ASSIGNED TASK: Go through the material and pull out every line with the string "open" in it.

RECORDS:
= = = = =
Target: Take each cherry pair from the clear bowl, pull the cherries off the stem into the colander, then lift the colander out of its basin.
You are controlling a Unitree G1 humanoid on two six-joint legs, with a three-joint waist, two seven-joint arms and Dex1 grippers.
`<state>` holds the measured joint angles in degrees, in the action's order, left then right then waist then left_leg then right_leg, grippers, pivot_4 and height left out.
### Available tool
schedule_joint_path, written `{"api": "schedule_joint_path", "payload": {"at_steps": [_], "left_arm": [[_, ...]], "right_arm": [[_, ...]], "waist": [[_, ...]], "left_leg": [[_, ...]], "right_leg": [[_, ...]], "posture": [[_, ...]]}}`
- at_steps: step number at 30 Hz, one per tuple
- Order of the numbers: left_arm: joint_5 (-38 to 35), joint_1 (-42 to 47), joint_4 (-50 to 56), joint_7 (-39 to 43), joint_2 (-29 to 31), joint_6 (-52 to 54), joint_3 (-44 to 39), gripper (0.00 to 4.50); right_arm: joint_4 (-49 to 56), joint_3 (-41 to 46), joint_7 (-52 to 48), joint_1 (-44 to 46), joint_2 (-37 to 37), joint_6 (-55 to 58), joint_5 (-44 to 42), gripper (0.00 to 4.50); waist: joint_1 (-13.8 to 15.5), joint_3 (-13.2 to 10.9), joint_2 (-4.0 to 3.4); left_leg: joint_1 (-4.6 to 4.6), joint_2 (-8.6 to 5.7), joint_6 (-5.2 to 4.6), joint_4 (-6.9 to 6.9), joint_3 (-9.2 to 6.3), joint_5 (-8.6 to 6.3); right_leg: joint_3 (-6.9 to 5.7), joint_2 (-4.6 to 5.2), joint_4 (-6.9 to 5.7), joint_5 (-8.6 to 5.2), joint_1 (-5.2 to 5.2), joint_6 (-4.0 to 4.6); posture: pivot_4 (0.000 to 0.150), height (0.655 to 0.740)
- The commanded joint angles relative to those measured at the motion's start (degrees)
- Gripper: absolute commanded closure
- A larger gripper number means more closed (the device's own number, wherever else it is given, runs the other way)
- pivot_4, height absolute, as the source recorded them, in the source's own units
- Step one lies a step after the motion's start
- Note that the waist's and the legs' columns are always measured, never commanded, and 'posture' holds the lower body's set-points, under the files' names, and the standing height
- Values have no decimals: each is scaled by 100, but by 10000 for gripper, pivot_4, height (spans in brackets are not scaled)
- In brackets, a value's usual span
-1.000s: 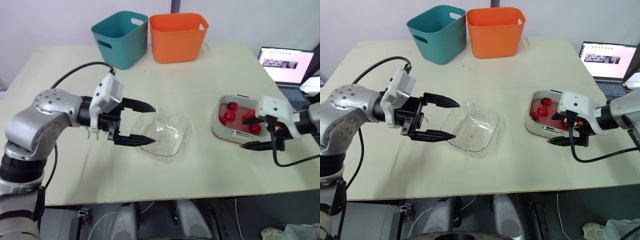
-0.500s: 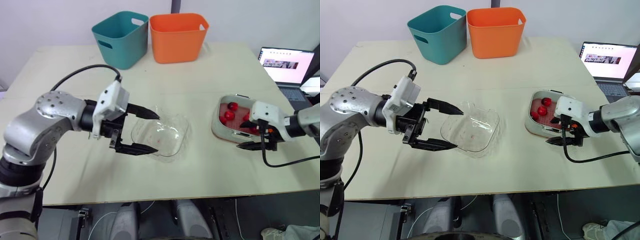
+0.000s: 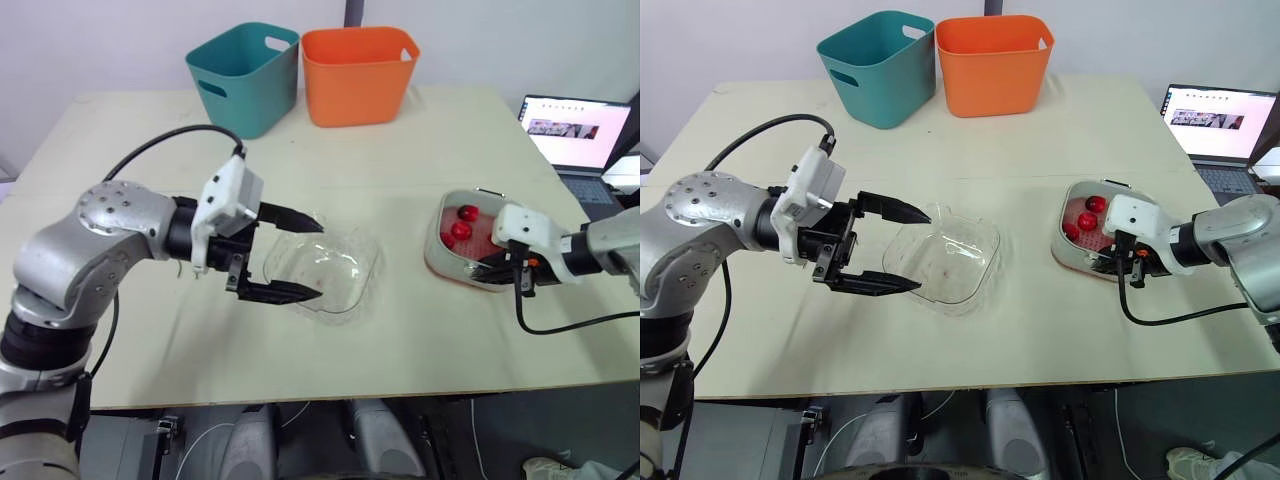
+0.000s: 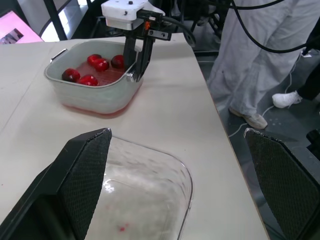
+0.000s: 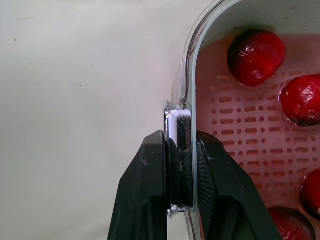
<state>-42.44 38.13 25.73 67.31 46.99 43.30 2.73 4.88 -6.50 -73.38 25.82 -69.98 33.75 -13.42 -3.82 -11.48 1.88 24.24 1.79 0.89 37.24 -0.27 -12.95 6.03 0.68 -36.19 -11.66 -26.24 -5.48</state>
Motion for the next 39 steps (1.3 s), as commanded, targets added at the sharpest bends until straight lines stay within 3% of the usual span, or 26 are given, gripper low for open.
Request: {"api": "schedule_joint_path", "payload": {"at_steps": [1,20,39], "left_arm": [[58,105,-21,-7,-12,-125,-16,0],[551,49,-746,285,4,-638,17,0],[998,129,-1391,486,-26,-1081,19,0]], "right_arm": [[243,371,-136,195,-271,138,-111,40834],[0,382,-945,1408,-879,238,-245,40834],[204,588,-1111,1075,-920,428,-415,40834]], "waist": [[4,0,0],[-8,-2,-5],[-4,-2,-5]], "left_leg": [[0,0,0,0,0,0],[-3,0,0,-1,3,0],[-3,0,0,0,3,0]], "right_leg": [[0,0,0,0,0,0],[0,1,-1,1,-1,3],[0,1,-3,2,-1,4]], "posture": [[1500,7400],[1500,7400],[1500,7400]]}}
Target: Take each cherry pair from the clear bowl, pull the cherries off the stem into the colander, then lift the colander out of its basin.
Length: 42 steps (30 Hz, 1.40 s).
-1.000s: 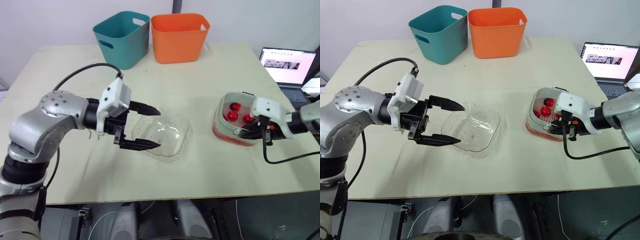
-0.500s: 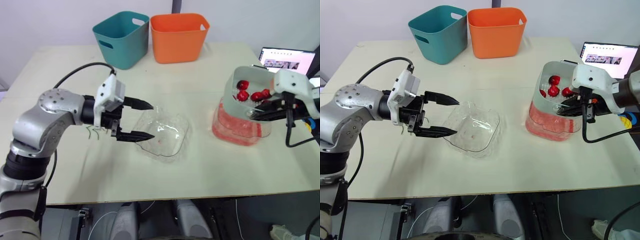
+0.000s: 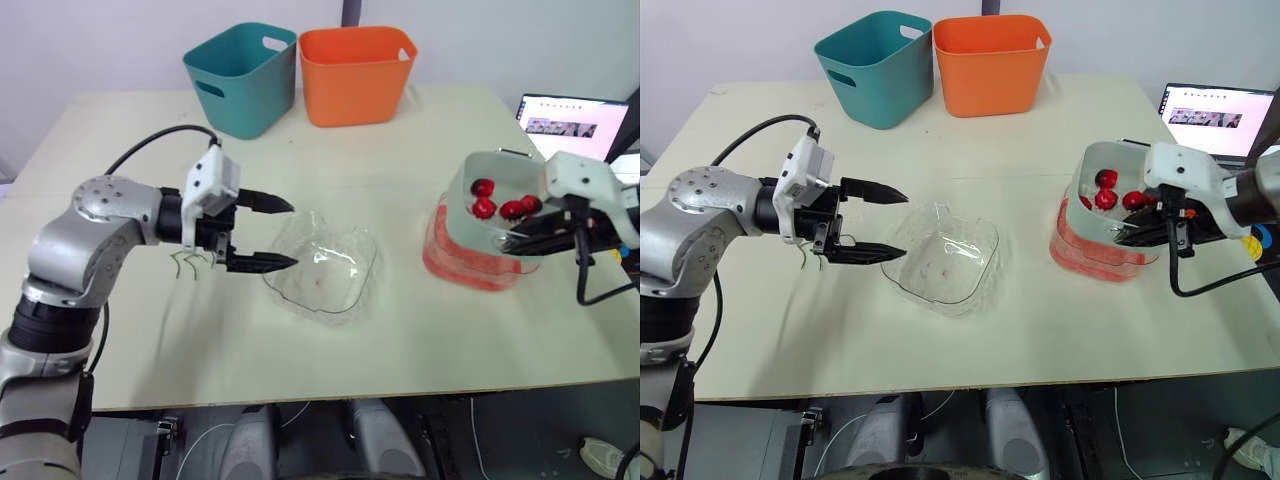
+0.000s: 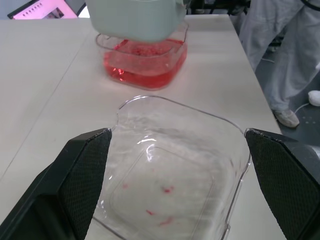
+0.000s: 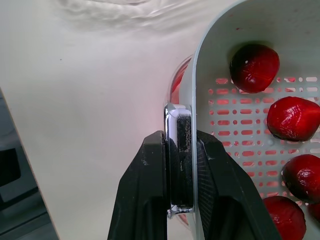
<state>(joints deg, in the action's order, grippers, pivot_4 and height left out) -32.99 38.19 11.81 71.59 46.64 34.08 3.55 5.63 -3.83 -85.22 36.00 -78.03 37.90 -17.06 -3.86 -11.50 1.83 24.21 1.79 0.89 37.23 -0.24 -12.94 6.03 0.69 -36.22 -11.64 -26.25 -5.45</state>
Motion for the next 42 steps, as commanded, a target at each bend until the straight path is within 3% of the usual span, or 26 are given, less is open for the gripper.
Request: {"api": "schedule_joint_path", "payload": {"at_steps": [1,10,15,19,24,34,42], "left_arm": [[66,123,-18,64,4,-169,-59,0],[207,143,-231,60,-6,-282,-96,0],[304,147,-387,-10,31,-372,-192,0],[338,315,-812,-41,69,-400,-345,0],[200,386,-1076,30,255,-149,-581,0],[64,-79,-559,-299,323,129,-865,0],[-28,-423,-199,-509,404,256,-1031,0]], "right_arm": [[130,323,99,46,-101,17,-54,40834],[144,297,166,88,-81,-3,-67,40834],[-203,-47,154,903,228,-245,163,40834],[-701,-565,54,1946,893,-408,443,40834],[-1800,-1289,184,2964,2332,-941,959,40834],[-4447,-2133,485,3526,4101,-2881,2126,40834],[-5932,-2115,514,3860,4673,-3730,2553,40834]], "waist": [[1,0,0],[0,0,0],[-20,-1,-2],[-27,-1,-2],[-28,-1,-2],[-11,-1,-2],[-29,-1,-2]], "left_leg": [[0,0,0,0,0,0],[0,0,0,0,0,0],[0,0,0,0,1,0],[-6,2,0,-1,1,0],[-4,2,0,-1,2,0],[17,-2,3,4,-9,2],[7,-1,3,1,-11,2]], "right_leg": [[0,0,0,0,0,0],[0,0,0,0,0,0],[0,0,0,0,-2,0],[-1,-3,-5,2,-2,2],[-1,-2,-11,12,-5,-16],[-6,2,-14,15,-12,-23],[-8,-1,-25,15,-11,-22]], "posture": [[1500,7400],[1500,7400],[1500,7400],[1500,7400],[1500,7400],[1500,7400],[1500,7400]]}}
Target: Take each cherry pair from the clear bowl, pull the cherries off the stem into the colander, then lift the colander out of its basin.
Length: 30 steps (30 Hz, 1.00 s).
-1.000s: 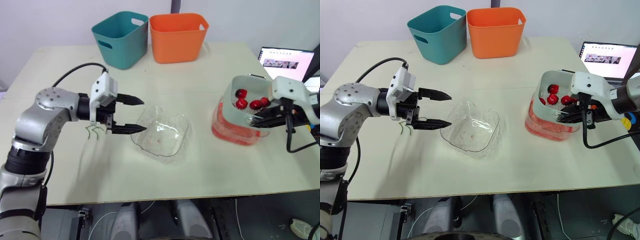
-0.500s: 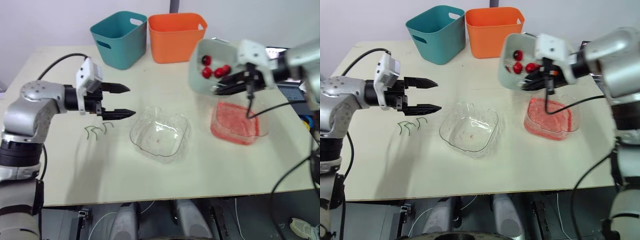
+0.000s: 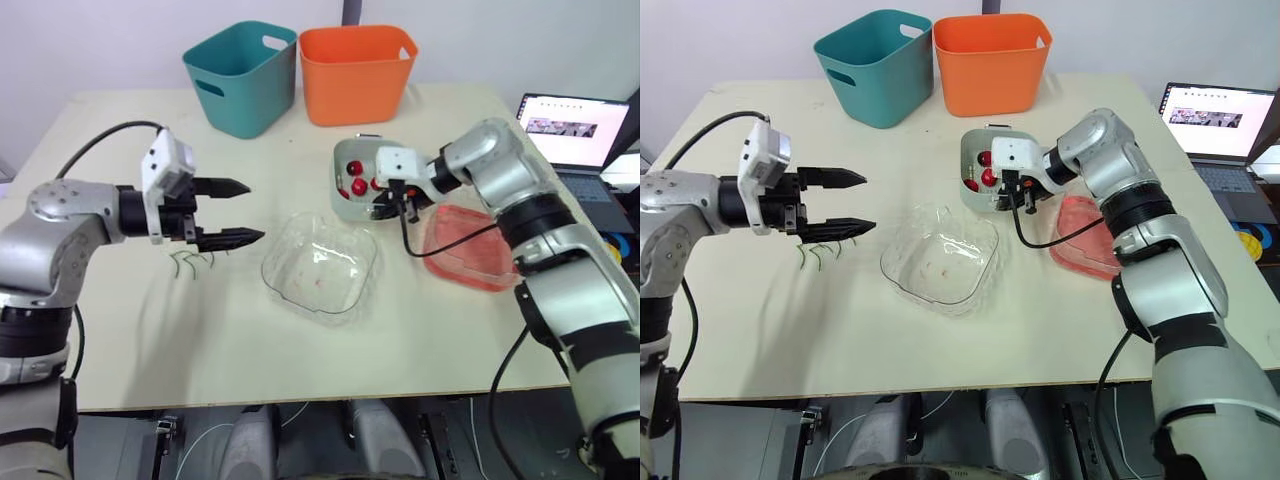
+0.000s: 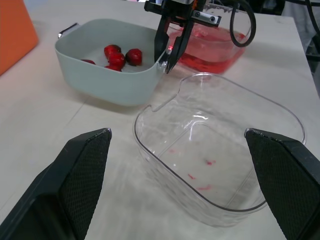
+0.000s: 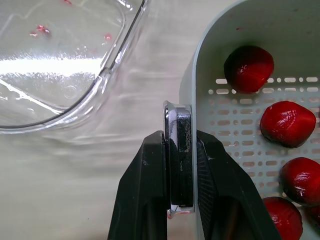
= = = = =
COMPLETED EXERCISE:
Motion for the next 39 steps (1.3 s), as commanded, targets added at the sharpest bends until straight lines stay within 3% of the usual span, or 26 are given, gripper low for open.
Motion for the next 42 steps, as commanded, a target at each bend until the straight path is within 3% of the usual span, or 26 are given, less is open for the gripper.

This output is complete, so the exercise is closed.